Copy number gain at chromosome segment Xq24, which coded for lysosomal associated membrane protein 2 (LAMP2) is identified in 49% of MM patients in this study. This gene functions, in part, in maintaining the integrity of the lysosomal membrane in cells [36–39]. De-regulation of LAMP2 was detected in acute myeloid leukemia (AML) [40]. Lysosomes in leukemic cells tend to be larger than those in normal cells. Thus, lysosomal mass and biogenesis are increased in AML to generate more amino acids and nucleotides for cell proliferation. Viability of leukemic cells is decreased upon knockdown of LAMP2 gene [41]. This observation suggests that elevated expression of LAMP2 might disrupt lysosomal membrane integrity, structure and size. Nevertheless, the effect of gene knockdown in MM is still uncertain. Further understanding of the functions of LAMP2 and its pathways in myeloma pathogenesis is important to elucidate whether lysosomal disruption could be a novel therapeutic strategy for the treatment of MM patients with LAMP2 over-expression and lysosomal abnormalities.

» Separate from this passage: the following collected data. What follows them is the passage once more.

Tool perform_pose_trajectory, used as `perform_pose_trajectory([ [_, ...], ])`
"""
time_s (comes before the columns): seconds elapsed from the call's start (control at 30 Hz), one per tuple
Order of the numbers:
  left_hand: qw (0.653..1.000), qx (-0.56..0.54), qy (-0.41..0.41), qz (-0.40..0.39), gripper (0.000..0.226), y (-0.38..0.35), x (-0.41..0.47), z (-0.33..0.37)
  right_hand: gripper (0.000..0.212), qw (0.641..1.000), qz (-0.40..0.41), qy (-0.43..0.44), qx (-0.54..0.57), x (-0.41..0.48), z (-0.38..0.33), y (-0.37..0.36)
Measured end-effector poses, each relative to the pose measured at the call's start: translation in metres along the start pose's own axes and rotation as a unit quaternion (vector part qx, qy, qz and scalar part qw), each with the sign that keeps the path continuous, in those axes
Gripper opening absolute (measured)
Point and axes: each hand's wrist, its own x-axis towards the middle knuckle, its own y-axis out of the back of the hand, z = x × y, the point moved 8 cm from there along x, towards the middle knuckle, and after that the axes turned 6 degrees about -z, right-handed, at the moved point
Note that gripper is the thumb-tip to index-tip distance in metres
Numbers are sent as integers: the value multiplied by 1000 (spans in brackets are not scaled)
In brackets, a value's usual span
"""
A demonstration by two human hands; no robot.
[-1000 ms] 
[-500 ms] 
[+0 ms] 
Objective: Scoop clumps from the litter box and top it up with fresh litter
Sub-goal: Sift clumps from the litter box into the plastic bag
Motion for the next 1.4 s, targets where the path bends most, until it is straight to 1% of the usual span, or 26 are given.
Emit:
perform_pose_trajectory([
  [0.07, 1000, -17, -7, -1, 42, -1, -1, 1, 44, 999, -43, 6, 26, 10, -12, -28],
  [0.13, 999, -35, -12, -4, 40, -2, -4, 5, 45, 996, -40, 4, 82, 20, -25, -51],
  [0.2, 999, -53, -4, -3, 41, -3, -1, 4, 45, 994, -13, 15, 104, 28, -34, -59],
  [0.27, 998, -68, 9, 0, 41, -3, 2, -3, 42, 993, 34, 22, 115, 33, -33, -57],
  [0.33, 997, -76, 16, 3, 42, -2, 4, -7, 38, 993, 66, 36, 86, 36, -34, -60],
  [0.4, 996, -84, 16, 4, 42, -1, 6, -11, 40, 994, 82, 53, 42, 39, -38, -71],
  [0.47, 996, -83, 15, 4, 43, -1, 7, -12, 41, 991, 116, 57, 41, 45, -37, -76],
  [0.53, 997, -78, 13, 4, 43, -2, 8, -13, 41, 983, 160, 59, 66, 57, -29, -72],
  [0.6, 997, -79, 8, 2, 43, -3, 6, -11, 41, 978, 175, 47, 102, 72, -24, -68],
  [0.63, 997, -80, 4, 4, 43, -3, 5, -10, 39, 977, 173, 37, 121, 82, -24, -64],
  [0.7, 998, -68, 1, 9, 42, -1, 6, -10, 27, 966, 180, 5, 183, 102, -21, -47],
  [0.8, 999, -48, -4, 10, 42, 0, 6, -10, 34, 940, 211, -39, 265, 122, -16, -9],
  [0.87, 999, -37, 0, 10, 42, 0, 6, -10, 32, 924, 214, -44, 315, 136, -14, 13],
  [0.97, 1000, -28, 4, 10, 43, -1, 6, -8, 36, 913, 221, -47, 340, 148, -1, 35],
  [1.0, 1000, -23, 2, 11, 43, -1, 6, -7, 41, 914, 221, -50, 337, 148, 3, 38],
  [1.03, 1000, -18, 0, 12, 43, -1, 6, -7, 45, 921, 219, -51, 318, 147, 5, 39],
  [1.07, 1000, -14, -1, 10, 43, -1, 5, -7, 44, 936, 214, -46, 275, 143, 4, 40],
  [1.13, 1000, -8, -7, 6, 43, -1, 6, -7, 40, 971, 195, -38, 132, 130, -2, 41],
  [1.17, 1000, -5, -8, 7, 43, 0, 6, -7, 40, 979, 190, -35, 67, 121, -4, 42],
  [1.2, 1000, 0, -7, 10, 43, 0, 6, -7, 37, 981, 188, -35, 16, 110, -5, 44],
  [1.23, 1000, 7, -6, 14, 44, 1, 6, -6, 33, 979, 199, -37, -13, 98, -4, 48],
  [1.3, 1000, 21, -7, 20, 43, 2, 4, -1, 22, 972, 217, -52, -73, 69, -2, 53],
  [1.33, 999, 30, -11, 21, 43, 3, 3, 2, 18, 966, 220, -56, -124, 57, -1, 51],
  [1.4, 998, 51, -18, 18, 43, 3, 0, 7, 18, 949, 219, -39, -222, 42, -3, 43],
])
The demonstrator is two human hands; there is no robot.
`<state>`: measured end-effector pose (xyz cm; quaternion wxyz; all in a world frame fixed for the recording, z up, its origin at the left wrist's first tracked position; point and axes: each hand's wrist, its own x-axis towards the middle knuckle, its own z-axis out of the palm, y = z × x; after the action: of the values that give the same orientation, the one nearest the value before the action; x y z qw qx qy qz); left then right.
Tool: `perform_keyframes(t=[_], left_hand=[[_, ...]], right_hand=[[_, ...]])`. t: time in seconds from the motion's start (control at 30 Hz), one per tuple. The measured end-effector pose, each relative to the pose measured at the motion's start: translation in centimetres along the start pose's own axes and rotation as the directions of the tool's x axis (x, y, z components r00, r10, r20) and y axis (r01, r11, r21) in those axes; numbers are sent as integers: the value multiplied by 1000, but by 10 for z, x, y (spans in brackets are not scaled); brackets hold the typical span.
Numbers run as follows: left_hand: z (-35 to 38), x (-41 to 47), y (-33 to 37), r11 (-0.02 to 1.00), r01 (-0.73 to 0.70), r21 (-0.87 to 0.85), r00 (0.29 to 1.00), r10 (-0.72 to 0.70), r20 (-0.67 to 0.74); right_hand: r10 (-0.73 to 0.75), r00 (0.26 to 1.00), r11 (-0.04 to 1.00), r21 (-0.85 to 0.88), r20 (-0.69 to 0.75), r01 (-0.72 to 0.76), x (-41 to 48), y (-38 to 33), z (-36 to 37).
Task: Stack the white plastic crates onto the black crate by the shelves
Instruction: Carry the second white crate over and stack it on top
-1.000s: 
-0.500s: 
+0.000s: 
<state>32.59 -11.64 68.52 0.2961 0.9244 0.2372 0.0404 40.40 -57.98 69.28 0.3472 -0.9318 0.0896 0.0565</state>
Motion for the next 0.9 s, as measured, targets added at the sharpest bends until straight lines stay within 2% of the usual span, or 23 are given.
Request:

Superoxide dismutase 2 (SOD2) gene which localized at chromosome 6q25.3 was found to have copy number gain in 44% of MM cases. The SOD2 protein binds to the superoxide by products of oxidative phosphorylation and converts them to hydrogen peroxide and diatomic oxygen. Oxidative stress is an important factor in the pathogenesis of cancerous cells. The SOD2 gene expression level was decreased in tumor cells and increased in aggressive tumor [41]. Mutation in SOD2 gene has been described in breast carcinoma and mutation or methylation at the promoter region of SOD2 gene is shown to down-regulate manganese superoxide dismutase (MnSOD), a putative tumor suppressor in cancer cells [41, 42]. If MnSOD is a tumor suppressor gene, tumor growth could be suppressed by restoring the expression of MnSOD in the cancerous cells. In contrast, in aggressive tumor, a high level of MnSOD is associated with NF-κB activation and this causes the decreased sensitivity of the tumor cells to chemotherapy and radiotherapy [43]. Under these circumstances, SOD2 does not act as a tumor suppressor gene. How over-expression of SOD2 impacts on tumor cells survival in advanced cancer is not well understood and needs further investigation.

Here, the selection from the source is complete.